## Instructions for the task
Check each line of the material below for the string "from", then report how many lines have it, and nothing else.

## Information provided
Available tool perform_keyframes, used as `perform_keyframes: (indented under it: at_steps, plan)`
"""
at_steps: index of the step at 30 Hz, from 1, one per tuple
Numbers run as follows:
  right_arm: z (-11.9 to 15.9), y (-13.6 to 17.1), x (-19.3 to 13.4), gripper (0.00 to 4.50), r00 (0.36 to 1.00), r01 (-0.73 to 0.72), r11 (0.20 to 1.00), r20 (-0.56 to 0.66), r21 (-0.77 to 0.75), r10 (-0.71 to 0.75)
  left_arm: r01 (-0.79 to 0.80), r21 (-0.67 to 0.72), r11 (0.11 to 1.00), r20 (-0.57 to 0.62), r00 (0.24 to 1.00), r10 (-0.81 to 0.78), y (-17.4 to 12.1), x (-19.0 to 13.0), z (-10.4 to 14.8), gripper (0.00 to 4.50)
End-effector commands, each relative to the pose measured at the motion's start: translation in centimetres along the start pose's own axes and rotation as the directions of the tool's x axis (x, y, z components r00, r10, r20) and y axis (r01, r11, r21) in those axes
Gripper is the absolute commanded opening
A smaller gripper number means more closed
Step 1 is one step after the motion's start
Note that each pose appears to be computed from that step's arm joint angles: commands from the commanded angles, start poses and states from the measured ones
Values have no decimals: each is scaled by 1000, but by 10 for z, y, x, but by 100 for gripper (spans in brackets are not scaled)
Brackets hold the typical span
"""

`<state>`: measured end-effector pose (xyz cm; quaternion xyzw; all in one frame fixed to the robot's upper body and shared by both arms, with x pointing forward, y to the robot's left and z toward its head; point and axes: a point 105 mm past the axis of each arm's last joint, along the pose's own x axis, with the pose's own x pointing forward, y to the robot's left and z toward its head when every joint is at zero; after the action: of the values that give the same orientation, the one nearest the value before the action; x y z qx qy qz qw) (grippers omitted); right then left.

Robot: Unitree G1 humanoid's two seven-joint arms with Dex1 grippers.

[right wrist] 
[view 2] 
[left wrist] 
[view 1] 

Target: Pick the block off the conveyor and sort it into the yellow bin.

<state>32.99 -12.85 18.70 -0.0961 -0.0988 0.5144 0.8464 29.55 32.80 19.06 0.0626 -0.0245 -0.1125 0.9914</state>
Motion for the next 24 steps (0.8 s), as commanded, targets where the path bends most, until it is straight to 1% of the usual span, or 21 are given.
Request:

## Written reply
2